Segment Start: Supplied data

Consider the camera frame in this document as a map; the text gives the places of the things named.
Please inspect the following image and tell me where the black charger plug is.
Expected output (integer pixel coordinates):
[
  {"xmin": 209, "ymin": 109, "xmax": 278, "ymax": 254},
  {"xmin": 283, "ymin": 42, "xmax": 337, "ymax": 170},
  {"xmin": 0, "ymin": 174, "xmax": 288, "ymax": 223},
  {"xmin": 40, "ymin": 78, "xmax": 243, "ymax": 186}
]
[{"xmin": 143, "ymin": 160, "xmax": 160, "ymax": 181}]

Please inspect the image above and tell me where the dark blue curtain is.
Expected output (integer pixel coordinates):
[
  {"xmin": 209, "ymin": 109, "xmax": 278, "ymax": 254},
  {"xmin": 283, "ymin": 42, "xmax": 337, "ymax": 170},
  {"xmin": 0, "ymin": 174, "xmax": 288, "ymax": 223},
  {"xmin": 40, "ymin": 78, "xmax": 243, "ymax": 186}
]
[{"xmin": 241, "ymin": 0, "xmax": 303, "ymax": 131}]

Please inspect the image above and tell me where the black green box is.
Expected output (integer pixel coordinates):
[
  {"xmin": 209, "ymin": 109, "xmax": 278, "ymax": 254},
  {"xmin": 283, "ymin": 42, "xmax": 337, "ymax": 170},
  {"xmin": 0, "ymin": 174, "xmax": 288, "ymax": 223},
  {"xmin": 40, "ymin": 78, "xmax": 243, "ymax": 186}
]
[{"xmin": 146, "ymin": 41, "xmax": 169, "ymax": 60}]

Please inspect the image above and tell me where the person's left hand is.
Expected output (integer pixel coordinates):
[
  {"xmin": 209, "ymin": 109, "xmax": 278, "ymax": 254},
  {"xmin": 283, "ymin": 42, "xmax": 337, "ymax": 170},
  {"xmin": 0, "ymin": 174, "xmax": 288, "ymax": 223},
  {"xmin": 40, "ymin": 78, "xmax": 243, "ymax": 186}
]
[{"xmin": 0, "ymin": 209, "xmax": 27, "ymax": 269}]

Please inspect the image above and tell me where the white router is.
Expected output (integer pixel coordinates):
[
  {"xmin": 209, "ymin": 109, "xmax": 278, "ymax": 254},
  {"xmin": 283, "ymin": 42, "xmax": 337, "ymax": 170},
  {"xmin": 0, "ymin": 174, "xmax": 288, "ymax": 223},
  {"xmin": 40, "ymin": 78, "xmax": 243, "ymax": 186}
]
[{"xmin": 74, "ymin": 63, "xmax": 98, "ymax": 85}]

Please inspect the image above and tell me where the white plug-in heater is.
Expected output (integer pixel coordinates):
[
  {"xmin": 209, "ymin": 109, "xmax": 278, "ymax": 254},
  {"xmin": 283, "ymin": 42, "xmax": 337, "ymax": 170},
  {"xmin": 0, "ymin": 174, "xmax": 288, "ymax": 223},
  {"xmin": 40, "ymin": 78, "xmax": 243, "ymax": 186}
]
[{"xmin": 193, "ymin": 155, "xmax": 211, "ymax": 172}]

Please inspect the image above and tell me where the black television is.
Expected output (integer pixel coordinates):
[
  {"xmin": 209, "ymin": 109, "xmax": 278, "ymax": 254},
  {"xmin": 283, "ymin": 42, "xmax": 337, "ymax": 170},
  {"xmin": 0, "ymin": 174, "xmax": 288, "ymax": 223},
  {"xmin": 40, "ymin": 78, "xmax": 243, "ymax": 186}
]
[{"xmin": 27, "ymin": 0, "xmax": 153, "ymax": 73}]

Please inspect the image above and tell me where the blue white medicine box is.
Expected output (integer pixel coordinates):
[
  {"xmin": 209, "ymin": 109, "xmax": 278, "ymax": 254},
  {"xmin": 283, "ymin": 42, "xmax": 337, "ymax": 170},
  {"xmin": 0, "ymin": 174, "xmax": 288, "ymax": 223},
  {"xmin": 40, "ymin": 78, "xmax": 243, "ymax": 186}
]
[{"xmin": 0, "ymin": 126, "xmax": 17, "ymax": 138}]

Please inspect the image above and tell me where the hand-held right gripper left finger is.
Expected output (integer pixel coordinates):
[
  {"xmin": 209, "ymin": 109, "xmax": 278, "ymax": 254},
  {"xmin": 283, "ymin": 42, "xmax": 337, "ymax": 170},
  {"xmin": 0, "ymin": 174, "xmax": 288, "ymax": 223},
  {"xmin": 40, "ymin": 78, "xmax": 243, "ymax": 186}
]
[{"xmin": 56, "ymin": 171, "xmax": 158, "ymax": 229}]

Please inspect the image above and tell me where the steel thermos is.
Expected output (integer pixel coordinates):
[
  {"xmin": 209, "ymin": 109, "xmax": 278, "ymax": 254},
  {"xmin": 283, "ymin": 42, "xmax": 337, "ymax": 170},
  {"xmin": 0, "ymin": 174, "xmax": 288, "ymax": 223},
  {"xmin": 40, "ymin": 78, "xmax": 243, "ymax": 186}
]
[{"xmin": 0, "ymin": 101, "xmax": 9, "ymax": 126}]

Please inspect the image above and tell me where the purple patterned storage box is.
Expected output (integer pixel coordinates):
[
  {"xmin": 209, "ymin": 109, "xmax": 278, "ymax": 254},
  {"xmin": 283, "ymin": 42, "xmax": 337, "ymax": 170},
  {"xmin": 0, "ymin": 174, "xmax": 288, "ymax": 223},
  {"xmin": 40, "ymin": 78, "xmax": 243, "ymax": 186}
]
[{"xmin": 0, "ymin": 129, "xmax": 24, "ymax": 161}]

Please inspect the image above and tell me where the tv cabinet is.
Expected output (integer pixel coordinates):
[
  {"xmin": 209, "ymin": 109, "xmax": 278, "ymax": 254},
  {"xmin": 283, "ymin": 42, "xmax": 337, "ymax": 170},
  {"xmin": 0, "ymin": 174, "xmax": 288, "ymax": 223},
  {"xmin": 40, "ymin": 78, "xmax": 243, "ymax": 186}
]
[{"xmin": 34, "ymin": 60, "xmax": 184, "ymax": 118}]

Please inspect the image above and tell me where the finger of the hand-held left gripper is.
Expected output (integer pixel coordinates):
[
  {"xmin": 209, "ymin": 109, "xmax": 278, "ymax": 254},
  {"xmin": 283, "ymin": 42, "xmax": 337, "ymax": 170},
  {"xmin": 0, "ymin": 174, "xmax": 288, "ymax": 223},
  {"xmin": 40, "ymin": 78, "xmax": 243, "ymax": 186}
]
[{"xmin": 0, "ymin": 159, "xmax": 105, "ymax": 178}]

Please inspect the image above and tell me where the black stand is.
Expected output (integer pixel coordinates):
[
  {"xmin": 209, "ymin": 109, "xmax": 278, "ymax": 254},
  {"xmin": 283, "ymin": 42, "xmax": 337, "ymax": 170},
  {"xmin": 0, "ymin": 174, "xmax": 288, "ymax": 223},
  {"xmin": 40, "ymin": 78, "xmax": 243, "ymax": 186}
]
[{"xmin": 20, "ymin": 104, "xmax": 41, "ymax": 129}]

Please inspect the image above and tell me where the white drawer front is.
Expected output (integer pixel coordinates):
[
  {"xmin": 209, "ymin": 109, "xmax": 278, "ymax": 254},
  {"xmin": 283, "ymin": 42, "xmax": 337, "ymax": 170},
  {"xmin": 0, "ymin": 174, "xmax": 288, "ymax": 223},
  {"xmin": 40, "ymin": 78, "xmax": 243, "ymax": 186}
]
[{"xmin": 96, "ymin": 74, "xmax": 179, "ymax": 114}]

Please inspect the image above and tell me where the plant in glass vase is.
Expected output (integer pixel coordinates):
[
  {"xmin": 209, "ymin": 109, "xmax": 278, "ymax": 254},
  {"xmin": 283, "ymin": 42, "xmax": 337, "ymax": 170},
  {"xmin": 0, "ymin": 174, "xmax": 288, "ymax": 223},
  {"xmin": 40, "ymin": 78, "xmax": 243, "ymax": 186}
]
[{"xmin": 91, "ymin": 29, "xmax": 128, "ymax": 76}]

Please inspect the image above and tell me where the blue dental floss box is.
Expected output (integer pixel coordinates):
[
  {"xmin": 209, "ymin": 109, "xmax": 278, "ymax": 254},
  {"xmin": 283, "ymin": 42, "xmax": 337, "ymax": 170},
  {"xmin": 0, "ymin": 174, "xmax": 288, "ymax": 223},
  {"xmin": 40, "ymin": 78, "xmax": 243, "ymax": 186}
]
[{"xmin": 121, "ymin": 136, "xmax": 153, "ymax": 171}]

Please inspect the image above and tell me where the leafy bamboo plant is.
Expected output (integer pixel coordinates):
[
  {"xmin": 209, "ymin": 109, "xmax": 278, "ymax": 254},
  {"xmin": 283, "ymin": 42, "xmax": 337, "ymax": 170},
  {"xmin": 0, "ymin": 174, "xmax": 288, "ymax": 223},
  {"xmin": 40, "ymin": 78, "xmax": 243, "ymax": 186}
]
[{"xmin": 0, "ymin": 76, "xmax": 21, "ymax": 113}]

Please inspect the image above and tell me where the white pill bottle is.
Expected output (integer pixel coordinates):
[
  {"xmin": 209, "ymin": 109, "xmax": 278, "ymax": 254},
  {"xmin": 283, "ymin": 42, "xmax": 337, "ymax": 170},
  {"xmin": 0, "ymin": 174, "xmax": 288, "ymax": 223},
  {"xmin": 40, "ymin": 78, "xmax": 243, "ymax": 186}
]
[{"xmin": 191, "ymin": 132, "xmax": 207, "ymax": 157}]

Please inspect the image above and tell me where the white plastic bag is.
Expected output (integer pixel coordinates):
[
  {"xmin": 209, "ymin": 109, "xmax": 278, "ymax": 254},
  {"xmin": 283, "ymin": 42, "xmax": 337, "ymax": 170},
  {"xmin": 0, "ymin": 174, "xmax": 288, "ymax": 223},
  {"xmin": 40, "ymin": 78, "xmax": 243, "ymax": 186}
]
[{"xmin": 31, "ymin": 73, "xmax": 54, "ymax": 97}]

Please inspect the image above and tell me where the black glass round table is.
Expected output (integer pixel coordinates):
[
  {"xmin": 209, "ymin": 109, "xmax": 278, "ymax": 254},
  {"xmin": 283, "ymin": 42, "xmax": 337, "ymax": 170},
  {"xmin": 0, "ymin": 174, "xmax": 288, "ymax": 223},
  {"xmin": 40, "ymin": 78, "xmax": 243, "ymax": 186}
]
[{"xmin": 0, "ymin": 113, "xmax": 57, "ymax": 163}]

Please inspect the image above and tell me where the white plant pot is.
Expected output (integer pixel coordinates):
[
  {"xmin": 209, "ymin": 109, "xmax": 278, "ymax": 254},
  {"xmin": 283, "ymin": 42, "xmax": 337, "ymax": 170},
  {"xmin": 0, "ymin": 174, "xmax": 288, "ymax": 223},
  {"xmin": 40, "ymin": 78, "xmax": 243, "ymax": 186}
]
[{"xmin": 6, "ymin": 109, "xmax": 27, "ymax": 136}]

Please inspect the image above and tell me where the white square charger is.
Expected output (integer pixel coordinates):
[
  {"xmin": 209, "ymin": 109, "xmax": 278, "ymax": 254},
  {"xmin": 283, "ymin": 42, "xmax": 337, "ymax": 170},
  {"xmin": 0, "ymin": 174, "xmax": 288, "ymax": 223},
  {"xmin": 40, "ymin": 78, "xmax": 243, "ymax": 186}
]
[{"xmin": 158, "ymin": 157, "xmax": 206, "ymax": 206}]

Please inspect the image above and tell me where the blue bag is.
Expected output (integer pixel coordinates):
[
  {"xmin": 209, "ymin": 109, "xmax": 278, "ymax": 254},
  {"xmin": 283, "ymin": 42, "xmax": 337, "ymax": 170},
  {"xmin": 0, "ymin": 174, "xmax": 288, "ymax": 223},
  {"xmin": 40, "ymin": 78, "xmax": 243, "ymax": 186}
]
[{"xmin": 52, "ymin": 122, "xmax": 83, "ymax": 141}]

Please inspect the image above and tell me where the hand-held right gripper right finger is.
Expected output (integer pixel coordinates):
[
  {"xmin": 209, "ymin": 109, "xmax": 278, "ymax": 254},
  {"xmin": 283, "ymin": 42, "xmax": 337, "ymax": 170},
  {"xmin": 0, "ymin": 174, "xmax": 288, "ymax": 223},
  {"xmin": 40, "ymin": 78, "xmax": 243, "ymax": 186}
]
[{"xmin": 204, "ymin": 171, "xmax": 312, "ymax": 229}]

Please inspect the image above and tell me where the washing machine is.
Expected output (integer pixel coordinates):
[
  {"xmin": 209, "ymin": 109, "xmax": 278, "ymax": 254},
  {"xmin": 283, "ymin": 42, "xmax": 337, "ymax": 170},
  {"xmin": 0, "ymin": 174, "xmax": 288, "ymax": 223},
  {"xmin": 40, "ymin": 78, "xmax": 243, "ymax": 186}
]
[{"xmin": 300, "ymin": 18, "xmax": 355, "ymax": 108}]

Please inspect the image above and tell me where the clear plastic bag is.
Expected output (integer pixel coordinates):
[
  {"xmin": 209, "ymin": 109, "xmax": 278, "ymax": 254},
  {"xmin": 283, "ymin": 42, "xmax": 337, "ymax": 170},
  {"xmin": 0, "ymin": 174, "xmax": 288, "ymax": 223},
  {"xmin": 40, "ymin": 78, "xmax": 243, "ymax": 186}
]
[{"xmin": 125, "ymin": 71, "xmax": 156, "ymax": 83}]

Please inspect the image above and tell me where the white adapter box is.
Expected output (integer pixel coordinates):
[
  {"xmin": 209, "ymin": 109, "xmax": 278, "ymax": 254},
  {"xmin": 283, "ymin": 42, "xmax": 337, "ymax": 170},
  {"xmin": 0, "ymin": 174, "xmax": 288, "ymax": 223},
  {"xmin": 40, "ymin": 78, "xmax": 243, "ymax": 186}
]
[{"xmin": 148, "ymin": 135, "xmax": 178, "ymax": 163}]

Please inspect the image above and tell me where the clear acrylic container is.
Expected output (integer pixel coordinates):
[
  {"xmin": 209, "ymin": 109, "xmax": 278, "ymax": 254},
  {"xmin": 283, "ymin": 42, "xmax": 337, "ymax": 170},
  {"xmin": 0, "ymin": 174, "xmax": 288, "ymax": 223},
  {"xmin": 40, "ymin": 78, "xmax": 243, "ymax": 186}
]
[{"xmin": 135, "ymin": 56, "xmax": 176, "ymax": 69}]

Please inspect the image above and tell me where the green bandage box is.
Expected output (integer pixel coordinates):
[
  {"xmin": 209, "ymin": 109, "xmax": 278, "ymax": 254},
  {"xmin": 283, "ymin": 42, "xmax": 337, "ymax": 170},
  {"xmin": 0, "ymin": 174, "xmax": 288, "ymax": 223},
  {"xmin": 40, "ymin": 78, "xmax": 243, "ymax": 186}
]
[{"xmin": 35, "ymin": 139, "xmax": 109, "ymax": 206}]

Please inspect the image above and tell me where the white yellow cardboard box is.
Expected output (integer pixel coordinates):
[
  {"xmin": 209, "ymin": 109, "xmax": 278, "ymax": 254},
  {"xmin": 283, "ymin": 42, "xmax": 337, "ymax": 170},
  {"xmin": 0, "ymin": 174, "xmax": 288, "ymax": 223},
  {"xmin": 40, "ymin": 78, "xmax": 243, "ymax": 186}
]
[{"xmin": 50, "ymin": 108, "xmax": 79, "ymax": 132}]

Segment End: Supplied data

§ **What to work on**: Retype, exactly as written, everything from the first line of the data above through the line containing "plug-in heater is.". Nothing else should appear.

§ **Solution for this problem**:
Consider the camera frame in this document as a map; the text gives the places of the things named.
Please inspect the following image and tell me where the black charger plug is.
Expected output (integer pixel coordinates):
[
  {"xmin": 209, "ymin": 109, "xmax": 278, "ymax": 254},
  {"xmin": 283, "ymin": 42, "xmax": 337, "ymax": 170},
  {"xmin": 0, "ymin": 174, "xmax": 288, "ymax": 223},
  {"xmin": 40, "ymin": 78, "xmax": 243, "ymax": 186}
]
[{"xmin": 143, "ymin": 160, "xmax": 160, "ymax": 181}]

Please inspect the image above and tell me where the dark blue curtain is.
Expected output (integer pixel coordinates):
[
  {"xmin": 209, "ymin": 109, "xmax": 278, "ymax": 254},
  {"xmin": 283, "ymin": 42, "xmax": 337, "ymax": 170},
  {"xmin": 0, "ymin": 174, "xmax": 288, "ymax": 223},
  {"xmin": 40, "ymin": 78, "xmax": 243, "ymax": 186}
]
[{"xmin": 241, "ymin": 0, "xmax": 303, "ymax": 131}]

Please inspect the image above and tell me where the black green box is.
Expected output (integer pixel coordinates):
[
  {"xmin": 209, "ymin": 109, "xmax": 278, "ymax": 254},
  {"xmin": 283, "ymin": 42, "xmax": 337, "ymax": 170},
  {"xmin": 0, "ymin": 174, "xmax": 288, "ymax": 223},
  {"xmin": 40, "ymin": 78, "xmax": 243, "ymax": 186}
]
[{"xmin": 146, "ymin": 41, "xmax": 169, "ymax": 60}]

Please inspect the image above and tell me where the person's left hand is.
Expected output (integer pixel coordinates):
[
  {"xmin": 209, "ymin": 109, "xmax": 278, "ymax": 254},
  {"xmin": 283, "ymin": 42, "xmax": 337, "ymax": 170},
  {"xmin": 0, "ymin": 174, "xmax": 288, "ymax": 223},
  {"xmin": 40, "ymin": 78, "xmax": 243, "ymax": 186}
]
[{"xmin": 0, "ymin": 209, "xmax": 27, "ymax": 269}]

Please inspect the image above and tell me where the white router is.
Expected output (integer pixel coordinates):
[
  {"xmin": 209, "ymin": 109, "xmax": 278, "ymax": 254},
  {"xmin": 283, "ymin": 42, "xmax": 337, "ymax": 170},
  {"xmin": 0, "ymin": 174, "xmax": 288, "ymax": 223},
  {"xmin": 40, "ymin": 78, "xmax": 243, "ymax": 186}
]
[{"xmin": 74, "ymin": 63, "xmax": 98, "ymax": 85}]

Please inspect the image above and tell me where the white plug-in heater is.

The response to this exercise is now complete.